[INFORMATION SHOWN — start]
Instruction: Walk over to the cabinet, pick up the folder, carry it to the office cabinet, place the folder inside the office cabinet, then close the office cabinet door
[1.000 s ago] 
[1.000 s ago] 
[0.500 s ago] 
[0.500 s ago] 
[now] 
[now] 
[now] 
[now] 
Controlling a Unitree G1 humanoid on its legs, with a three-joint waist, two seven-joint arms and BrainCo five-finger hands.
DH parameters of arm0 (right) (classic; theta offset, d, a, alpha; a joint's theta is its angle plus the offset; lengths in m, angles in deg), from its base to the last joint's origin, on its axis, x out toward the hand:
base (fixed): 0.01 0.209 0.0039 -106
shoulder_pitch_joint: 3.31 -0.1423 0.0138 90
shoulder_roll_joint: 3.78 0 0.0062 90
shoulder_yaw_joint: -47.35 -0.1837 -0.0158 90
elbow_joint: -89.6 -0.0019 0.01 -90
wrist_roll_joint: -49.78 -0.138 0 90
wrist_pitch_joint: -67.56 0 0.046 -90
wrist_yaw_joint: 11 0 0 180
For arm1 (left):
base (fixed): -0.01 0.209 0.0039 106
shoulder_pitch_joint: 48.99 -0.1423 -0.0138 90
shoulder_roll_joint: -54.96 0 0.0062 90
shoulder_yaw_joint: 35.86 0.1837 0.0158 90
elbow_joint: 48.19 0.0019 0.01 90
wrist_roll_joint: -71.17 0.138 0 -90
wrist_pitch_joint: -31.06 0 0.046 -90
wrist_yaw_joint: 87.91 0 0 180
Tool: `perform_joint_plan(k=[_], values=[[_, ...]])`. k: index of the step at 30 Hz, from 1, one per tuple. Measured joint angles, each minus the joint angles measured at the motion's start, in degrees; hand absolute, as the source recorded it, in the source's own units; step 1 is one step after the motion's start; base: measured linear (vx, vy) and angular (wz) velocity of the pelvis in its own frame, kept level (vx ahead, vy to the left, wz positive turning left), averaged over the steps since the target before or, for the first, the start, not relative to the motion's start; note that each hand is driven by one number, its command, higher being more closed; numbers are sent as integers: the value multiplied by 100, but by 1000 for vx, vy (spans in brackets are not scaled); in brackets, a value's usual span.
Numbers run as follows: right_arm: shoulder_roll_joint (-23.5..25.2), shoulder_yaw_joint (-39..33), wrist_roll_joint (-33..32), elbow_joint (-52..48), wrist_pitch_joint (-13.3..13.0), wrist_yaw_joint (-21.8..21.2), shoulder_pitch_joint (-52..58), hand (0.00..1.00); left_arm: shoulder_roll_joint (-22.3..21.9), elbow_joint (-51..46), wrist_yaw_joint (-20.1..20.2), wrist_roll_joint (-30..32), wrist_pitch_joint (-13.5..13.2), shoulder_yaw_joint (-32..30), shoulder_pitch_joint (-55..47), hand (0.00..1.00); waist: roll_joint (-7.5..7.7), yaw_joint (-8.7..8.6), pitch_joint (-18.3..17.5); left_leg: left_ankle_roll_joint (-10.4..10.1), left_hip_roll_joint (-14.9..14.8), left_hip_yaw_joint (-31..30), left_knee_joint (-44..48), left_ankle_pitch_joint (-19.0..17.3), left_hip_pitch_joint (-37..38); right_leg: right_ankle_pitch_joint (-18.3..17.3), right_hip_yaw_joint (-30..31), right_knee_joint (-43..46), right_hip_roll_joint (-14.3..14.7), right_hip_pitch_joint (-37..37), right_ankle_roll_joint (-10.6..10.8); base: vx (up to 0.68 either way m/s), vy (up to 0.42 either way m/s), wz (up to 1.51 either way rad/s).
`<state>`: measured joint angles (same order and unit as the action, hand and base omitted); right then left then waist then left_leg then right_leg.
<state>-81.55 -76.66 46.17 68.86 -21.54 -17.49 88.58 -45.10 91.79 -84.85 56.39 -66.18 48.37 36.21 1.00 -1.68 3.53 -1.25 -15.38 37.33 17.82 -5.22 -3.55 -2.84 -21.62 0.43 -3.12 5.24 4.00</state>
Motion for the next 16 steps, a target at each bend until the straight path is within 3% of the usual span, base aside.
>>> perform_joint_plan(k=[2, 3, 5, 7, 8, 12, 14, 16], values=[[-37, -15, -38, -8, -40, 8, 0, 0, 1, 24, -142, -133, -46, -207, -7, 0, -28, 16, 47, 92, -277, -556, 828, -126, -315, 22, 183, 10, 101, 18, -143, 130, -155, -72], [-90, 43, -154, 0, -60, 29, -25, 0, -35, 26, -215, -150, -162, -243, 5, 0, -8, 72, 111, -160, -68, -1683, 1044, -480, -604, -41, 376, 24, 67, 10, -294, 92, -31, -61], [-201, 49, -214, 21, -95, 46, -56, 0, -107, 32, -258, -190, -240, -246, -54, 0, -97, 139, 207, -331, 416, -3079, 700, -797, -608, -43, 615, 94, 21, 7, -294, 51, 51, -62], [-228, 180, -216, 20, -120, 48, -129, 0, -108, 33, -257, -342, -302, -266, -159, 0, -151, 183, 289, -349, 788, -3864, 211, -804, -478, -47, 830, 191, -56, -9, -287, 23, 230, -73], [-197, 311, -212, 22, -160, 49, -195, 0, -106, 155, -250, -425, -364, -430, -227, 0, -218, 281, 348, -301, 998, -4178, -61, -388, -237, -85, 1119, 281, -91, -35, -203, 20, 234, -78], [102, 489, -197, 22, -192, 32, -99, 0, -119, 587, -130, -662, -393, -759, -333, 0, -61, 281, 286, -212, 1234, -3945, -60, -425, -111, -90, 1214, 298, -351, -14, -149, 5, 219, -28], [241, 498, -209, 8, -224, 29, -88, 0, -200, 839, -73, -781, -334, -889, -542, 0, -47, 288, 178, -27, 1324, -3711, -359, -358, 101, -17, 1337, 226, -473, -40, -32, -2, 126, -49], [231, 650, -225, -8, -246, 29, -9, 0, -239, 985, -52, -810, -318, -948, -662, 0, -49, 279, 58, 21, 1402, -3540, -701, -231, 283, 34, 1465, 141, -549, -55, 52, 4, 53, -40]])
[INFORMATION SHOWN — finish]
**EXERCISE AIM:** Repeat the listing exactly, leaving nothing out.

**SOLUTION TO THIS TASK:**
Instruction: Walk over to the cabinet, pick up the folder, carry it to the office cabinet, place the folder inside the office cabinet, then close the office cabinet door
[1.000 s ago] 
[1.000 s ago] 
[0.500 s ago] 
[0.500 s ago] 
[now] 
[now] 
[now] 
[now] 
Controlling a Unitree G1 humanoid on its legs, with a three-joint waist, two seven-joint arms and BrainCo five-finger hands.
DH parameters of arm0 (right) (classic; theta offset, d, a, alpha; a joint's theta is its angle plus the offset; lengths in m, angles in deg), from its base to the last joint's origin, on its axis, x out toward the hand:
base (fixed): 0.01 0.209 0.0039 -106
shoulder_pitch_joint: 3.31 -0.1423 0.0138 90
shoulder_roll_joint: 3.78 0 0.0062 90
shoulder_yaw_joint: -47.35 -0.1837 -0.0158 90
elbow_joint: -89.6 -0.0019 0.01 -90
wrist_roll_joint: -49.78 -0.138 0 90
wrist_pitch_joint: -67.56 0 0.046 -90
wrist_yaw_joint: 11 0 0 180
For arm1 (left):
base (fixed): -0.01 0.209 0.0039 106
shoulder_pitch_joint: 48.99 -0.1423 -0.0138 90
shoulder_roll_joint: -54.96 0 0.0062 90
shoulder_yaw_joint: 35.86 0.1837 0.0158 90
elbow_joint: 48.19 0.0019 0.01 90
wrist_roll_joint: -71.17 0.138 0 -90
wrist_pitch_joint: -31.06 0 0.046 -90
wrist_yaw_joint: 87.91 0 0 180
Tool: `perform_joint_plan(k=[_], values=[[_, ...]])`. k: index of the step at 30 Hz, from 1, one per tuple. Measured joint angles, each minus the joint angles measured at the motion's start, in degrees; hand absolute, as the source recorded it, in the source's own units; step 1 is one step after the motion's start; base: measured linear (vx, vy) and angular (wz) velocity of the pelvis in its own frame, kept level (vx ahead, vy to the left, wz positive turning left), averaged over the steps since the target before or, for the first, the start, not relative to the motion's start; note that each hand is driven by one number, its command, higher being more closed; numbers are sent as integers: the value multiplied by 100, but by 1000 for vx, vy (spans in brackets are not scaled); in brackets, a value's usual span.
Numbers run as follows: right_arm: shoulder_roll_joint (-23.5..25.2), shoulder_yaw_joint (-39..33), wrist_roll_joint (-33..32), elbow_joint (-52..48), wrist_pitch_joint (-13.3..13.0), wrist_yaw_joint (-21.8..21.2), shoulder_pitch_joint (-52..58), hand (0.00..1.00); left_arm: shoulder_roll_joint (-22.3..21.9), elbow_joint (-51..46), wrist_yaw_joint (-20.1..20.2), wrist_roll_joint (-30..32), wrist_pitch_joint (-13.5..13.2), shoulder_yaw_joint (-32..30), shoulder_pitch_joint (-55..47), hand (0.00..1.00); waist: roll_joint (-7.5..7.7), yaw_joint (-8.7..8.6), pitch_joint (-18.3..17.5); left_leg: left_ankle_roll_joint (-10.4..10.1), left_hip_roll_joint (-14.9..14.8), left_hip_yaw_joint (-31..30), left_knee_joint (-44..48), left_ankle_pitch_joint (-19.0..17.3), left_hip_pitch_joint (-37..38); right_leg: right_ankle_pitch_joint (-18.3..17.3), right_hip_yaw_joint (-30..31), right_knee_joint (-43..46), right_hip_roll_joint (-14.3..14.7), right_hip_pitch_joint (-37..37), right_ankle_roll_joint (-10.6..10.8); base: vx (up to 0.68 either way m/s), vy (up to 0.42 either way m/s), wz (up to 1.51 either way rad/s).
`<state>`: measured joint angles (same order and unit as the action, hand and base omitted); right then left then waist then left_leg then right_leg.
<state>-81.55 -76.66 46.17 68.86 -21.54 -17.49 88.58 -45.10 91.79 -84.85 56.39 -66.18 48.37 36.21 1.00 -1.68 3.53 -1.25 -15.38 37.33 17.82 -5.22 -3.55 -2.84 -21.62 0.43 -3.12 5.24 4.00</state>
Motion for the next 16 steps, a target at each bend until the straight path is within 3% of the usual span, base aside.
>>> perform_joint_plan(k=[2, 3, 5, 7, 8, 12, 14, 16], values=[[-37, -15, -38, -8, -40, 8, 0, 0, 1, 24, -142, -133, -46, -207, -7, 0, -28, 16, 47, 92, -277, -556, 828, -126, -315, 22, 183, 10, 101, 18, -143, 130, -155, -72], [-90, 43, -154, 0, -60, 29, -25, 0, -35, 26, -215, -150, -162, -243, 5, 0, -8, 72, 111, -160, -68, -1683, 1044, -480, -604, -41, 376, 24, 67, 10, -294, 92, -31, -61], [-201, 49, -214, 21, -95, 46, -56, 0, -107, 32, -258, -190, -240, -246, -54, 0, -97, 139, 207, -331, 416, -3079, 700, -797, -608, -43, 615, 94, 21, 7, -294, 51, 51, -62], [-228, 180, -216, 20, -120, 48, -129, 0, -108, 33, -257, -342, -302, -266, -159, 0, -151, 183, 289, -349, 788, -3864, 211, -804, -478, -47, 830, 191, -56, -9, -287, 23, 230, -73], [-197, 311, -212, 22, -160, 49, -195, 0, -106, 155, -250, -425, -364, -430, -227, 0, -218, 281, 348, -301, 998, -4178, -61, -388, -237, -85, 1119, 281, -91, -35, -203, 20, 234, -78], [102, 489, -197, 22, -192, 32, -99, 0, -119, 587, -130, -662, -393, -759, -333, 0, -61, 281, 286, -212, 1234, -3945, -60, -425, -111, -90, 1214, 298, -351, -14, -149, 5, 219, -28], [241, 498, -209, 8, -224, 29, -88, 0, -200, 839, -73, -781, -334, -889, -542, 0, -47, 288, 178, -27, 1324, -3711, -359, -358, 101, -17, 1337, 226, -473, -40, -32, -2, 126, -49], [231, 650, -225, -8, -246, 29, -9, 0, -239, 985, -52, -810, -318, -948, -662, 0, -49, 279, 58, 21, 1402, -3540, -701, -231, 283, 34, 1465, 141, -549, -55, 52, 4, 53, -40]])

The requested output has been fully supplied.